- [SOURCE DATA]:

*****

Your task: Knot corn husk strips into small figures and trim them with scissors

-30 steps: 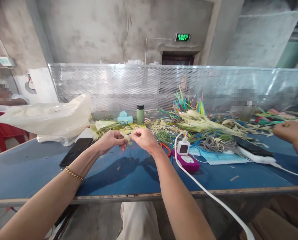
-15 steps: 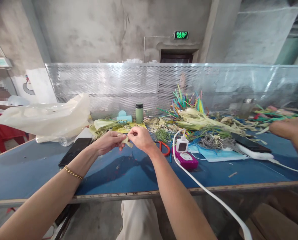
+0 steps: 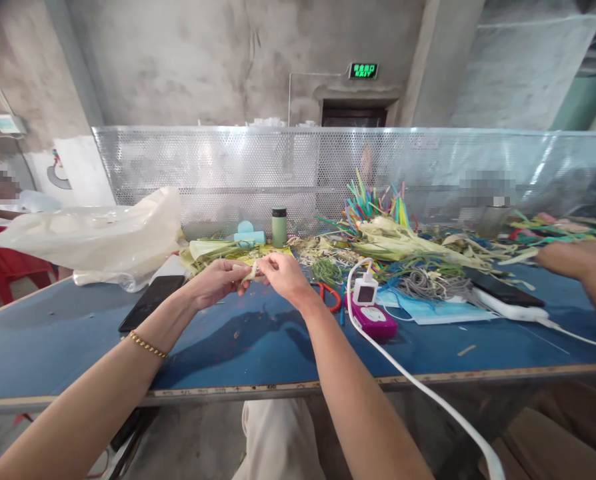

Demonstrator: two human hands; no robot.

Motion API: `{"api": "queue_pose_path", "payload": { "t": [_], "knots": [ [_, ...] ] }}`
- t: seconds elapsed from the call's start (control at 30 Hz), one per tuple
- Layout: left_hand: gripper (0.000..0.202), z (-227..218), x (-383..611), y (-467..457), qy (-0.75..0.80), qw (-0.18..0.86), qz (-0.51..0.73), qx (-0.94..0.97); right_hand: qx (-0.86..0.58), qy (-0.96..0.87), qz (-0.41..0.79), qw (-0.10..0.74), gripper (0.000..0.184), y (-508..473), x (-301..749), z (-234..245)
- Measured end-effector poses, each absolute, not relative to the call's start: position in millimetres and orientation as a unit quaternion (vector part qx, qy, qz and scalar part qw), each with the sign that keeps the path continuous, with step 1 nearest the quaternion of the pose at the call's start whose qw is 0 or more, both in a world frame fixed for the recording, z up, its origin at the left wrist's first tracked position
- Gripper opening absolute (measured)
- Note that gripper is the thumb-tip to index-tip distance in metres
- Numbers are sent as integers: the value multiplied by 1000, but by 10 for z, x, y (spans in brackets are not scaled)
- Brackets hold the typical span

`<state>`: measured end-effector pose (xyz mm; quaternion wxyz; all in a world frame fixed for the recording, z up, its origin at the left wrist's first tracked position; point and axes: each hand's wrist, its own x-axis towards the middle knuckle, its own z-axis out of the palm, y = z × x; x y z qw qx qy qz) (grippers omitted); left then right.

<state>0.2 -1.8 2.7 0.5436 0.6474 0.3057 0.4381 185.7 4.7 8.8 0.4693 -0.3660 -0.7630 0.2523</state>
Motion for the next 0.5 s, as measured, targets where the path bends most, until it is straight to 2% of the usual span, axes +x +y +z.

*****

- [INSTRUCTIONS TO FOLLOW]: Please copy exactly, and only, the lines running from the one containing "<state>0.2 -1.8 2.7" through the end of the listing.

- [EXERCISE OUTPUT]:
<state>0.2 -1.8 2.7 0.5436 0.6474 0.3057 0.4381 185.7 4.7 8.8 0.4693 -0.3660 -0.7630 0.2523</state>
Motion for the next 0.5 s, as measured, targets where the path bends most, until it is straight to 2% of the usual span, axes +x +y +z.

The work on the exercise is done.